Even among the most vocal critics of psychiatry, all kinds of personality issues and quasi-ethical inconsistencies abound.
Your blog speaks for itself and, as you embark upon your career, I am sure your patients will receive sensitive, highly informed treatment — which is all I ask from any doctor.
Congrats on your recent marriage! As to disclosures – do what you feel is right. I think sometimes the problem with modern medicine is that we don’t listen to our guts nearly enough.

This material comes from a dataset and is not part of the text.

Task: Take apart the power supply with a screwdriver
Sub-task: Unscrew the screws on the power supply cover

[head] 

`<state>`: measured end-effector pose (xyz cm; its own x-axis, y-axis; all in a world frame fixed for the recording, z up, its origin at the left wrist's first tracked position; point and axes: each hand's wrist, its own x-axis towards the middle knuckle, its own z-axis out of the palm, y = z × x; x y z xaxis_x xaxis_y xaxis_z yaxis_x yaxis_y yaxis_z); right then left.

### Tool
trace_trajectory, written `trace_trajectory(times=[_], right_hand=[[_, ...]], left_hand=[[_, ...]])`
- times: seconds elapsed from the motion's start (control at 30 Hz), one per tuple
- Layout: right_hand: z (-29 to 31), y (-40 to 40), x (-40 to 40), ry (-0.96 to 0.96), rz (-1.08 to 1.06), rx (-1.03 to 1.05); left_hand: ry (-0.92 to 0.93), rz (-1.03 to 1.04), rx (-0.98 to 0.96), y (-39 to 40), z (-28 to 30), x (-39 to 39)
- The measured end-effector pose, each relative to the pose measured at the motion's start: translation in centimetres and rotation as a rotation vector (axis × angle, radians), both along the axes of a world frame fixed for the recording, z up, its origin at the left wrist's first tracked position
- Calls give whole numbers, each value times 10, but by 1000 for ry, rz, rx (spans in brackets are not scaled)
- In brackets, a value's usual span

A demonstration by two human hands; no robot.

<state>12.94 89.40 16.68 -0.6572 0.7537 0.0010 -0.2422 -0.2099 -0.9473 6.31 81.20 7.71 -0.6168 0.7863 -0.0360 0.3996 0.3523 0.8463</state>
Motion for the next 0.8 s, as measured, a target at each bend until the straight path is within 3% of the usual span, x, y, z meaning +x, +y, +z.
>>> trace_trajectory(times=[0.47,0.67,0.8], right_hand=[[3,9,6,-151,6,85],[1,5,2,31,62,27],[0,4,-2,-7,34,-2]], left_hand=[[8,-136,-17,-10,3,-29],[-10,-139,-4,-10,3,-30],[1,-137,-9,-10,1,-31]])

Steve, we as serious psychiatrists tend to analyze too much. I don’t think that any reasonable person would question your values or judgment in choosing a loving and compatible life partner on the basis that your bride happens to be employed in any industry of which you have been rightfully and objectively critical, and in doing so, have probably alienated members of your own profession as well as hers. Similarly, your wife has assumed some professional risk as well, in committing herself for life to such a man, with whom she likely shares such Aristotelian cardinal virtues, namely courage and justice, which by the way, also make for successful unions.
Stigma associated with any group is often sowed by a small minority of its membership, and that is as true in the pharmaceutical industry as it is in the profession of medicine, albeit the latter entity is held to a higher standard, as it should be. We must remember that the unholy alliance that exists between Big Pharma and Psychiatry could not have occurred without the complicit cooperation of physicians, and because of that fact, Psychiatry is more to blame than Corporate America for the mess we’re in. But reputations are the responsibility of individuals, and from my observations, you and your wife, have represented your respective guilds with integrity.
In closing, please allow me to say that you may face, in the course of what I hope is a long and gratifying marriage, many more internal and external conflicts that will tempt your hair to gray and your countenance to wrinkle prematurely. But, in the end, it is those very shared values, that will strengthen your bond and souls.